Letters of Credit in International Trade: Usage, Compliance, and Risk Considerations
Introduction
In the highly complex international trade arena, trust is the currency that matters most. The “payment delivery paradox” that both the exporter in Kuala Lumpur and the importer in Bangkok face is that the exporter wants to receive payments before making deliveries, while the importer wants to receive deliveries before making payments.
The Letter of Credit (LC) is the bridge that helps fill the trust gap. Because the creditworthiness of the buyer is replaced with the guarantee of a reputable bank, letters of credit allow international trade to continue with ease across national borders.
- The Process a Letter of Credit Takes: The Trust Process :
A Letter of Credit is a contractual obligation of an issuing bank (buyer’s bank) to pay a certain amount of money to the beneficiary (seller) if and only if the seller presents duly complying documents within a stipulated time limit.
The process always entails the following steps:
- Issuance: The importer makes an application for an LC to their bank.
- Advising: The LC is transmitted from the issuing bank to the exporter’s bank (the advising bank).
- Consignment/Shipments: The goods are delivered by the exporter , along with all related documents (Bill of Lading, Invoice, and so on).
- Presentation of Documents: The exporter submits these documents to their bank.
- Settlement: In case of an exact match between the documents and the terms of the LC, the payment is released by the bank.
- Usage and Compliance in Southeast Asia:
For the ASEAN countries, and specifically between the trading centers of Malaysia and Thailand, the regulation of LCs is subject to the Uniform Customs and Practice for Documentary Credits (UCP 600). Through this, the bank in Kuala Lumpur and the bank in Bangkok will “speak the same language when examining the documents.”
Letters of Credit in Malaysia:
The trade finance market in Malaysia is highly evolved, thanks to the country’s position as a major exporter of electronics and palm oil.
- Compliance: Malaysian banks fully comply with UCP 600. For businesses, compliance depends on the accuracy of the Certificate of Origin and Halal Certification, which are required in many Malaysian exports.

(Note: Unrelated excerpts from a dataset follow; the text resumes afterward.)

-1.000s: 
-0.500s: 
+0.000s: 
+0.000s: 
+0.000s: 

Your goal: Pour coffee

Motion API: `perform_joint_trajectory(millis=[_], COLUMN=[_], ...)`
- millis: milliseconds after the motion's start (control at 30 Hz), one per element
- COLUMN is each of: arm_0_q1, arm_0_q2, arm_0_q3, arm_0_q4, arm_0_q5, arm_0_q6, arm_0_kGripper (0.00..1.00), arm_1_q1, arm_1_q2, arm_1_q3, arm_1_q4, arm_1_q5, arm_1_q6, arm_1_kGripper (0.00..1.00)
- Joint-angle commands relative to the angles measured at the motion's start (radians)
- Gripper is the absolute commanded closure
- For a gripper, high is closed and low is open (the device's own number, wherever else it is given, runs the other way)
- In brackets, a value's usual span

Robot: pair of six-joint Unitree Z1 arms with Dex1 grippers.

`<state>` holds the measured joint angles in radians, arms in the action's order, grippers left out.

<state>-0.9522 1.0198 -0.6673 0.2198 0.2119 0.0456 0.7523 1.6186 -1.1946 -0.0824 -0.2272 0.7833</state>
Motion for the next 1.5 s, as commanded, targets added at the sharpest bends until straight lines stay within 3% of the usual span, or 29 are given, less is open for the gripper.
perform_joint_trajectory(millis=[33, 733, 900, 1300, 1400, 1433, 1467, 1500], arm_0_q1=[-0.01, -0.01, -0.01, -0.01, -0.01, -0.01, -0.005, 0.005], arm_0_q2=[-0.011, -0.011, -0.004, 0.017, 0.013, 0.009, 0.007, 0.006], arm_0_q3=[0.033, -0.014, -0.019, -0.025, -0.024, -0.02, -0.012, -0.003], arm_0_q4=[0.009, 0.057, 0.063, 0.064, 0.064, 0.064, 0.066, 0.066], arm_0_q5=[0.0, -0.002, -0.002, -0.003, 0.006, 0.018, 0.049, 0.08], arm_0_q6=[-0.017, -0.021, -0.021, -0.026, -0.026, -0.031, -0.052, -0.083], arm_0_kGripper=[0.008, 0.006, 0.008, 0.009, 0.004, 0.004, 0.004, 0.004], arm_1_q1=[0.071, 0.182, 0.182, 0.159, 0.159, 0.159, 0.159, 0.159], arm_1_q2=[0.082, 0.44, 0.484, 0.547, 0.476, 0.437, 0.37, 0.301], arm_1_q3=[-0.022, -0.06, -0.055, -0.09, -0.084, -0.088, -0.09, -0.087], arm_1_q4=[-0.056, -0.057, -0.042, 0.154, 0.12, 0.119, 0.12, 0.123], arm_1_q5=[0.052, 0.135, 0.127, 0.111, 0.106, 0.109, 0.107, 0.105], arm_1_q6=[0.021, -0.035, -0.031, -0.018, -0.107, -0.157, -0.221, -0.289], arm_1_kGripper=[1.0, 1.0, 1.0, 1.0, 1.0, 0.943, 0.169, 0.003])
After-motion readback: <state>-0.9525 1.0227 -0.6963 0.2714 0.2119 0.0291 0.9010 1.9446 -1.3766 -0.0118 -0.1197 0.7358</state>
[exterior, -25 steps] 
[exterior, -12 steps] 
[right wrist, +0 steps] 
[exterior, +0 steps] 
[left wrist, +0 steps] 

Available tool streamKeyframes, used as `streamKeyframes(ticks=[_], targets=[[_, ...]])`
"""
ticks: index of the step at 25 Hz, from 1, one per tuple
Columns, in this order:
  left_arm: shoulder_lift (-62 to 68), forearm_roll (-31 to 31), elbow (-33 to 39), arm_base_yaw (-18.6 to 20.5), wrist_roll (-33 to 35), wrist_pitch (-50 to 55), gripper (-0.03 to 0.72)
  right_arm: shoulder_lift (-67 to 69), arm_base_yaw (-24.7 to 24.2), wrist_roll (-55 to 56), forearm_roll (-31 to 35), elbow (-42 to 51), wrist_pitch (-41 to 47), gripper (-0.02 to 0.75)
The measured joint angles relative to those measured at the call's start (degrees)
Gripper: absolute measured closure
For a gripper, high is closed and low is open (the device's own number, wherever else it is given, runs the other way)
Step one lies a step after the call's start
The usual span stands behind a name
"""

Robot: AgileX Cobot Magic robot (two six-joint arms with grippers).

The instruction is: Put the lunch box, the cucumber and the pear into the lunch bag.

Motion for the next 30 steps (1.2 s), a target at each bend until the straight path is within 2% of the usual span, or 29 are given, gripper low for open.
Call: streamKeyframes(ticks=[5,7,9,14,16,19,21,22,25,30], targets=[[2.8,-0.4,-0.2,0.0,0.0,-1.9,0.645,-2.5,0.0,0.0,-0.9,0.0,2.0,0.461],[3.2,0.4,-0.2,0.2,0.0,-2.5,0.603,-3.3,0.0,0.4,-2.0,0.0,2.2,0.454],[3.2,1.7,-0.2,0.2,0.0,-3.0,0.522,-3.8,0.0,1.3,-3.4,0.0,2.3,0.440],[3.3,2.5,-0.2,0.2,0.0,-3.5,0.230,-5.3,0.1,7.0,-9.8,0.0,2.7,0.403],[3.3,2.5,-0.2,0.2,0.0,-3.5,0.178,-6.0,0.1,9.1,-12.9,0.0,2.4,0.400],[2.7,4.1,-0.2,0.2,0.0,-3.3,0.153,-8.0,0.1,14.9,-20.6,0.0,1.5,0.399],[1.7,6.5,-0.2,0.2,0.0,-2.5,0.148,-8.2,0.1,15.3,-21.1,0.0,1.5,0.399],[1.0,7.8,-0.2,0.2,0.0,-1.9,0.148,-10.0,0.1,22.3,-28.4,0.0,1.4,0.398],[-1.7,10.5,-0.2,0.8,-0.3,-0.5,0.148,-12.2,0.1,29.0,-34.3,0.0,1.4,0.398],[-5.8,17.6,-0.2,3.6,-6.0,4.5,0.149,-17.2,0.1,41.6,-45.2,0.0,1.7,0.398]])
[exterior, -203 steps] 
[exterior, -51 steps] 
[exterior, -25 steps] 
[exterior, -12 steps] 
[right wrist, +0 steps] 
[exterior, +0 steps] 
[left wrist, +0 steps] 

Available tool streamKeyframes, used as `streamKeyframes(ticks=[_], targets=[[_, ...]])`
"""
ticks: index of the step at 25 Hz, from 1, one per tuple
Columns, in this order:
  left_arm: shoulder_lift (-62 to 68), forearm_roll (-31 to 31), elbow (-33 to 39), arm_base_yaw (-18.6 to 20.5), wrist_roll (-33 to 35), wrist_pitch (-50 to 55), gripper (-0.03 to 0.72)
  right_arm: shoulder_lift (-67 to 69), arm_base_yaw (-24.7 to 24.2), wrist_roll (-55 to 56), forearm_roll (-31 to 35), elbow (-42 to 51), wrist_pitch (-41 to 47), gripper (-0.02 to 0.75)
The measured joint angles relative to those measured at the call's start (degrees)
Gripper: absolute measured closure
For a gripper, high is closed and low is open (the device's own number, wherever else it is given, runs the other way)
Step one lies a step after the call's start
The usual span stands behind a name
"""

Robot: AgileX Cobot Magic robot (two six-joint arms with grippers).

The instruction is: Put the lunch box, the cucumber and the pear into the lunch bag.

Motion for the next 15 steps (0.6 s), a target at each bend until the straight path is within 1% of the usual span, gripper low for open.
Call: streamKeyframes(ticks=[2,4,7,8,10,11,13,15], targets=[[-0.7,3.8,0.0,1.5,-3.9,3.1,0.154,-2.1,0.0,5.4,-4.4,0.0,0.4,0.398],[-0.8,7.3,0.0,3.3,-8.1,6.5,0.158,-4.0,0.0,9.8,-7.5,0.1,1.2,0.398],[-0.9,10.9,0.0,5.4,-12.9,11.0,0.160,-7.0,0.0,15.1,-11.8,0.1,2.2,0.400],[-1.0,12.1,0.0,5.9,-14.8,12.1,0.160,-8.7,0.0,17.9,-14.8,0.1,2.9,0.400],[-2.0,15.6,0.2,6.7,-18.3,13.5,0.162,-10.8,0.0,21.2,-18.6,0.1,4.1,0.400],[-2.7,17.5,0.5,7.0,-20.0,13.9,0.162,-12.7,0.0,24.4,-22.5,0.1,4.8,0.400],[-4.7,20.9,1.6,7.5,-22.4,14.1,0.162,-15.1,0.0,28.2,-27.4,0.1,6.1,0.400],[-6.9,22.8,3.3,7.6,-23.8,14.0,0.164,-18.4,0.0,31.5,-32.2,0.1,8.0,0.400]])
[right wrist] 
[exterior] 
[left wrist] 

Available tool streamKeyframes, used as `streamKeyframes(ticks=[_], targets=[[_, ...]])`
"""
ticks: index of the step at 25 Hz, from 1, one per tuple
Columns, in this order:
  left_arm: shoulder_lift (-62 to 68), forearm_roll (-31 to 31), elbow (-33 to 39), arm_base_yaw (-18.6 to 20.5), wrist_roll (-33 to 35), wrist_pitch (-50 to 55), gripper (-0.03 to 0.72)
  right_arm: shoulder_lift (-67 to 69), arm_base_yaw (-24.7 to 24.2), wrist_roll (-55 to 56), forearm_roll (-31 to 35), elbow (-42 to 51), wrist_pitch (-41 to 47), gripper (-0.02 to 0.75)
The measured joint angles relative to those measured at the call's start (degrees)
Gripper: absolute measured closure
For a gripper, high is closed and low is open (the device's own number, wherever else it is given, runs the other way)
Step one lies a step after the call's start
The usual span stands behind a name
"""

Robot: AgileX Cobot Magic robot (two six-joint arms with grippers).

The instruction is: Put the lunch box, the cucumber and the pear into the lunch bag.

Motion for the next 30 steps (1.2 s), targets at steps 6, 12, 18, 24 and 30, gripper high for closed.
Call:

- Shariah Compliance: Malaysia is a leader in Islamic Finance globally. Most domestic firms are known to use Islamic Letters of Credit, structured on the premise of either Wakalah (agency) or Murabaha (cost-plus finance), to ensure the trade transaction is interest-free.
Letter of Credit in Thailand:
In Thailand, the typical trade environment usually includes the manufacturing industry and the automobile industry.
- Usage: “Sight LCs” are used by the Thais for payment on sight, while “Usance LCs” can facilitate deferred payment arrangements (for example, 90 days) and thus serve as a source of working capital for importers.
- Local Currency Framework: Since 2016, Bank Negara Malaysia and the Bank of Thailand have been enlarging the Local Currency Settlement Framework so that the LCs can be in Ringgit (MYR) or Baht (THB), rather than US Dollars.
- Major Providers in Kuala Lumpur:
Kuala Lumpur is one of the leading hubs for trade finance. If you are looking for Letter of Credit providers in Kuala Lumpur, the following banks and institutions have strong global connectivity and online trading platforms:
Bank Type | Top Provider :
- Local Giants | Maybank, CIMB Bank, RHB Bank, Public Bank
- Islamic Banking | Bank Islam, Bank Muamalat, and Maybank Islamic
- Foreign Banks | HSBC Malaysia, Standard Chartered, Citibank, MUFG Bank
- Specialized | EXIM Bank Malaysia (Export Credit Insurance)
The following provide digitized solutions for LCs that result in a minimized “paper trail” and a faster document verification process from days to hours.
- Risk Considerations: The “Strict Compliance” Rule :
Even though LCs assure security, they come with certain risks. The first is the Principle of Strict Compliance. Banks handle paper, not merchandise. One misplaced comma in a document or a difference of a single day in date, and the bank can call it a ‘discrepancy’ and withhold payment.
Key Risks to Manage:
- Documentary Risk: Perhaps 70% of LC presentations are rejected at the outset because of discrepancies. It is absolutely essential to screen using automated checklists to ensure agreement between the Bill of Lading, Commercial Invoice, and Packing List, and the LC.
- Fraud Risk: The “phantom shipments” problem of forged documents for non-existent goods remains. It has been recommended that a Pre-shipment Inspection Certificate from a third-party inspector, such as SGS, be obtained.
- Bank Risk: The strength of an LC is only as good as the issuing bank itself. In uncertain markets, the exporter may request a Confirmed Letter of Credit, in which another confirmatory bank , typically in the buyer’s country, also guarantees the transaction.
Conclusion :
Within the Malaysia-Thailand corridor, the Letter of Credit stands as a crucial partner for all businessmen involved in expanding their operations while preserving liquidity. By choosing the appropriate partner firm based in Kuala Lumpur and strictly adhering to document compliance measures, businessmen can navigate international markets with confidence.